To do →
Transcribe the whole listing precisely, leaving nothing out.

Data →
┌──
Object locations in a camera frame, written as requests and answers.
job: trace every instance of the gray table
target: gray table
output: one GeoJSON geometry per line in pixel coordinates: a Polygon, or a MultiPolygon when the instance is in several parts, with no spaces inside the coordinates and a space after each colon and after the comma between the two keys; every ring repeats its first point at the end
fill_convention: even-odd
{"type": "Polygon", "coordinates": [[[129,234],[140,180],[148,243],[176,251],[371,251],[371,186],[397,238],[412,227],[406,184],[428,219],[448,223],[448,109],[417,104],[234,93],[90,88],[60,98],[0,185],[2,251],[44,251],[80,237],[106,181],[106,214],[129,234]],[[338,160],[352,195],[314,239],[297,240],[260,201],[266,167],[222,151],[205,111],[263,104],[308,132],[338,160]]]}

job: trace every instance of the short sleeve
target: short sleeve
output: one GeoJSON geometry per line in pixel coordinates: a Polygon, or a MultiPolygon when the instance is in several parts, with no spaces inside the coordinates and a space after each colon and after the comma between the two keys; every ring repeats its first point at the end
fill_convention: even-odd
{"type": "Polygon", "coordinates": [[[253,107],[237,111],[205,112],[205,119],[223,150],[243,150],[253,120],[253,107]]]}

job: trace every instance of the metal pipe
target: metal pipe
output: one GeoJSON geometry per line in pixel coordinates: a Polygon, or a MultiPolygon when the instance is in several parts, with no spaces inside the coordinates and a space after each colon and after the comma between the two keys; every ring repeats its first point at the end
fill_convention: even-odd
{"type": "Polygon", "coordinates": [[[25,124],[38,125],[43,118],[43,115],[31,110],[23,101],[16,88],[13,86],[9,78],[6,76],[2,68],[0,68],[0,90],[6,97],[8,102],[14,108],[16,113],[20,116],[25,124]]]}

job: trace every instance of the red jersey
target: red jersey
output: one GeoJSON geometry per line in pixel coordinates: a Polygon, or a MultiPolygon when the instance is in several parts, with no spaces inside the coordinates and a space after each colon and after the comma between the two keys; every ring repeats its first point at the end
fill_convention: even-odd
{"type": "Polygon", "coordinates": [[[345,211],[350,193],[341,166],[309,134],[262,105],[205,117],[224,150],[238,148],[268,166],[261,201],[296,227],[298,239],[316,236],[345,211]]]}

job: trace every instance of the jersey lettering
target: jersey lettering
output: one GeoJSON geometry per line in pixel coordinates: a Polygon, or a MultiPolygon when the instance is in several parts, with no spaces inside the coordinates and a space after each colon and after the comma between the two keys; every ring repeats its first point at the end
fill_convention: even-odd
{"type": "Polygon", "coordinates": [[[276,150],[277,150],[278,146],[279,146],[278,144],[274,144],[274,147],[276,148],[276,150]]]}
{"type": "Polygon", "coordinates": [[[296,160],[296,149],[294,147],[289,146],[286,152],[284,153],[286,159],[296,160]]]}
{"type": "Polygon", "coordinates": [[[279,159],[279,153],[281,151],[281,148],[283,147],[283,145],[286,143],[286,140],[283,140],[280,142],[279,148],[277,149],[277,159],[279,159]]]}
└──
Completed exercise →
Object locations in a camera frame, written as requests and answers.
job: trace every instance of the gray table
target: gray table
output: one GeoJSON geometry per line in pixel coordinates: a Polygon, or a MultiPolygon when the instance is in several parts, with no spaces inside the coordinates and a space after each colon and after the comma between the two keys; every ring repeats its first point at the end
fill_convention: even-odd
{"type": "Polygon", "coordinates": [[[129,234],[140,180],[148,243],[176,251],[371,251],[371,186],[397,238],[412,227],[406,184],[428,219],[448,223],[448,109],[417,104],[234,93],[90,88],[60,98],[0,185],[2,251],[44,251],[80,237],[106,181],[106,214],[129,234]],[[338,160],[352,195],[314,239],[297,240],[260,201],[266,167],[222,151],[205,111],[263,104],[308,132],[338,160]]]}

job: trace every instance of the short sleeve
target: short sleeve
output: one GeoJSON geometry per line in pixel coordinates: a Polygon, or a MultiPolygon when the instance is in several parts, with no spaces inside the coordinates and a space after each colon and after the comma between the two keys; every ring repeats its first point at the end
fill_convention: even-odd
{"type": "Polygon", "coordinates": [[[253,107],[237,111],[205,112],[205,119],[223,150],[243,150],[253,120],[253,107]]]}

job: trace every instance of the metal pipe
target: metal pipe
output: one GeoJSON geometry per line in pixel coordinates: a Polygon, or a MultiPolygon when the instance is in several parts, with no spaces inside the coordinates and a space after each colon and after the comma between the two keys; every ring repeats its first point at the end
fill_convention: even-odd
{"type": "Polygon", "coordinates": [[[25,124],[38,125],[43,118],[43,115],[31,110],[23,101],[16,88],[13,86],[9,78],[6,76],[2,68],[0,68],[0,90],[6,97],[8,102],[14,108],[16,113],[20,116],[25,124]]]}

job: trace every instance of the red jersey
target: red jersey
output: one GeoJSON geometry per line in pixel coordinates: a Polygon, or a MultiPolygon when the instance is in several parts, with no spaces inside the coordinates and a space after each colon and after the comma between the two keys; every ring repeats its first point at the end
fill_convention: even-odd
{"type": "Polygon", "coordinates": [[[345,211],[350,193],[341,166],[309,134],[262,105],[205,117],[224,150],[238,148],[268,166],[261,201],[296,227],[298,239],[316,236],[345,211]]]}

job: trace every instance of the jersey lettering
target: jersey lettering
output: one GeoJSON geometry per line in pixel coordinates: a Polygon, or a MultiPolygon when the instance is in several parts, with no spaces inside the coordinates and a space after each colon and after the comma between the two keys; every ring repeats its first point at the end
fill_convention: even-odd
{"type": "Polygon", "coordinates": [[[276,150],[277,150],[278,146],[279,146],[278,144],[274,144],[274,147],[276,148],[276,150]]]}
{"type": "Polygon", "coordinates": [[[296,160],[296,149],[294,147],[289,146],[286,152],[284,153],[286,159],[296,160]]]}
{"type": "Polygon", "coordinates": [[[279,159],[279,153],[281,151],[281,148],[283,147],[283,145],[286,143],[286,140],[283,140],[280,142],[279,148],[277,149],[277,159],[279,159]]]}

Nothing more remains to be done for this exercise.